A “normal” creditor country?

At a discussion I had with Stephen Green and Quentin Peel at Chatham House recently, a member of the audience put it to me that German policy in Europe was normal for a creditor country in a debt crisis. In particular, he suggested that it was playing in a similar role in the euro crisis as the United States did in the Latin American debt crisis in the 1980s. “The thinking in Berlin is no different from the thinking in Washington during the Latin American debt crisis”, he said. It was an interesting point, which prompted me to think more about the similarities and differences between the two crises and between the role of Germany in Europe and creditor countries in other debt crises. It is also relevant to the question of the relationship between ordoliberalism and neo-liberalism, which I discussed in my previous post.

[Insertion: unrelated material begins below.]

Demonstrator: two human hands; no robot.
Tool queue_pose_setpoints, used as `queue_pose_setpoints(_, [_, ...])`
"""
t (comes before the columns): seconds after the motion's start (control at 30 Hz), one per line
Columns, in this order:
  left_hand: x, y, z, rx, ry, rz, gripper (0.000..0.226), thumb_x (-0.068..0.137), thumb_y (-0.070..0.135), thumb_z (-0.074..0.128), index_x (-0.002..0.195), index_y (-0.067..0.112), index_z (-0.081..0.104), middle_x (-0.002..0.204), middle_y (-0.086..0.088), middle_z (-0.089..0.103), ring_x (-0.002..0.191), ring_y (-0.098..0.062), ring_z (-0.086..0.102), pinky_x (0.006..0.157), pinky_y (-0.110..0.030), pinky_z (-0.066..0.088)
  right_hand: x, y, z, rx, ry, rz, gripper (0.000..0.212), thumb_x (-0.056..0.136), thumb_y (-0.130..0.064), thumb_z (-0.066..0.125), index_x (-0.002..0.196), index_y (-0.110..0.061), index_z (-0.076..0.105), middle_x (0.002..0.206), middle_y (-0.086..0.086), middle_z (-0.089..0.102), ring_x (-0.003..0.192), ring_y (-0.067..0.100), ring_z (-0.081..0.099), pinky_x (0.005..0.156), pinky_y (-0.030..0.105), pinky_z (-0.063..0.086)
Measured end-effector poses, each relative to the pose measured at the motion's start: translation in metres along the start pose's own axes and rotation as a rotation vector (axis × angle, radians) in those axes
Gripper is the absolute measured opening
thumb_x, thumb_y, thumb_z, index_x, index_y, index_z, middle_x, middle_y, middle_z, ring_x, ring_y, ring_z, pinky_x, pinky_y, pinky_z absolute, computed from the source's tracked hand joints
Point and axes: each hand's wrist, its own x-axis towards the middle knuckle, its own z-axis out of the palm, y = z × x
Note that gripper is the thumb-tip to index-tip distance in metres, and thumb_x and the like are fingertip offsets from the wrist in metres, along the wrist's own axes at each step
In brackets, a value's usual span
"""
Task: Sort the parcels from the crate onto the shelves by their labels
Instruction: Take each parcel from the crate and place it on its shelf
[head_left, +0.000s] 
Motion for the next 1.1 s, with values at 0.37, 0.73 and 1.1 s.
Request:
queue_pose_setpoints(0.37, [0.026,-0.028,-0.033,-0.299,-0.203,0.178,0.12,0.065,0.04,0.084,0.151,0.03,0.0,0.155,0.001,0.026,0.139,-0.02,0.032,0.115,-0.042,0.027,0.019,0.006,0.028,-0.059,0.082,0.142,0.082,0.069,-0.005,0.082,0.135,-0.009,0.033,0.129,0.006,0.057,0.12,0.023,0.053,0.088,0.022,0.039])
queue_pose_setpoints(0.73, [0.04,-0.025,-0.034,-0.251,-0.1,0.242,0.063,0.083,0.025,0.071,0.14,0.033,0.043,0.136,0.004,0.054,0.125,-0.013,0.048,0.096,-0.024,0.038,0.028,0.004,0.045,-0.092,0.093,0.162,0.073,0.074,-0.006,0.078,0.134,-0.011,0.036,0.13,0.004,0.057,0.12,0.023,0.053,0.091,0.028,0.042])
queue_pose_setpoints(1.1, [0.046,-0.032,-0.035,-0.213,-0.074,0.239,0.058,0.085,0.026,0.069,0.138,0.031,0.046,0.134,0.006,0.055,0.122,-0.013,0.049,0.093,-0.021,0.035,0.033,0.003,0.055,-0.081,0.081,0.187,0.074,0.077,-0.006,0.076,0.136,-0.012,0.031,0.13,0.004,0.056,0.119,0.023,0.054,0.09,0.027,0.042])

Perhaps the first thing to say is that, if it were true that Germany is now acting in a similar way to the United States in Latin America in the 1980s, that would itself be quite a condemnation of German policy. It is of course true that Germany is the major creditor country in the eurozone, which shapes its interests. The structural reform demanded by the so-called troika is also somewhat similar to the structural adjustment demanded by the International Monetary Fund in the Latin American crisis. But German policymakers such as Wolfgang Schäuble would reject that idea that they are acting like the United States in the Latin American crisis. After all, as I mentioned in my previous post, German economic thinking – based on the theory of ordoliberalism and the idea of the social market economy – is meant to be more “social” than the neoliberalism associated with US policy in Latin America.

However, it seems to me that that there are two important differences between the Latin American debt crisis and the euro crisis. The first is political or even moral: Germany has quite different obligations towards its eurozone partners than the United States did towards Latin America. It is not just that there is meant to be “solidiarity” within the European Union (to many pro-Europeans, a “community of fate”) in general but also that the smaller group of countries that joined the European single currency made an even greater political and economic commitment to each other. The crisis revealed that the single currency had produced divergence rather than convergence among eurozone economies and that therefore needed to be an adjustment. But surely countries in a single currency have an obligation to undertake such adjustment in a more symmetric way than in other debt crises?

That brings me to the second difference, which is economic. In practical terms, the creation of the single currency deprived eurozone countries of the option of devaluing their currency – one of the few options for debtor countries in a crisis. Because the single currency meant that external devaluation was not an option for eurozone countries, adjustment was not just asymmetric but had to be based entirely on internal devaluation – in other words, cuts in wages and other costs – which therefore had to be even more brutal than in the other cases such as the Latin American one. In particular, economists argue that this internal devaluation led to extremely levels of unemployment in Greece and Spain. It is with this in mind that left-wing Eurosceptics such as Wolfgang Streeck describe the single currency as the ultimate neoliberal project based on a Hayekian blueprint.

This in turn raises questions about the difference between ordoliberalism and neoliberalism. In my previous post, I wrote that Germany’s response to the euro crisis suggested that, rather than being a more “social” alternative to neoliberalism, ordoliberalism might in this context translate into a rather extreme form of neoliberalism. We all know that, influenced by ordoliberalism, German economic orthodoxy is particularly hawkish on inflation. In the context of a single currency area in which countries cannot externally devalue, this makes German policy particularly tough on debtor countries: they have no prospect of inflating away even part of their excessive debt and on top of that have extremely limited policy space. Further integration since the crisis began – to which there was “no alternative” – has limited that space even more.

It seems to me that these differences explain why no one talks about a “Berlin Consensus”. It is worth remembering that the concept of the “Washington Consensus” – which the questioner in the discussion at Chatham House mentioned – referred originally to a set of 10 policy instruments about which there was “a reasonable degree of consensus” among US policymakers. Nevertheless, it came subsequently to refer to a broader international consensus among economists, though of course there was always much opposition and resistance to it – not least in Latin America itself. But it seems to me as if German policy now is seen in eurozone debtor countries as being even less legitimate than US policy was in Latin America in the 1980s. As I wrote in my book, The Paradox of German Power, Germany has successfully exported rules but not norms.

One thought on “A “normal” creditor country?

  1. The German thing is different from the U.S. experience in Latin America, although some might argue there are a few similarities.

    I think the actions of Merkel and Schaeble are closer to a Bismarckian approach as some European commentators such as former French Minister Arnaud Montebourg have pointed out.

    Hans Kundnani has brilliantly shown how Germany is a semi-hegemon in Europe but in geo-economic, not military terms.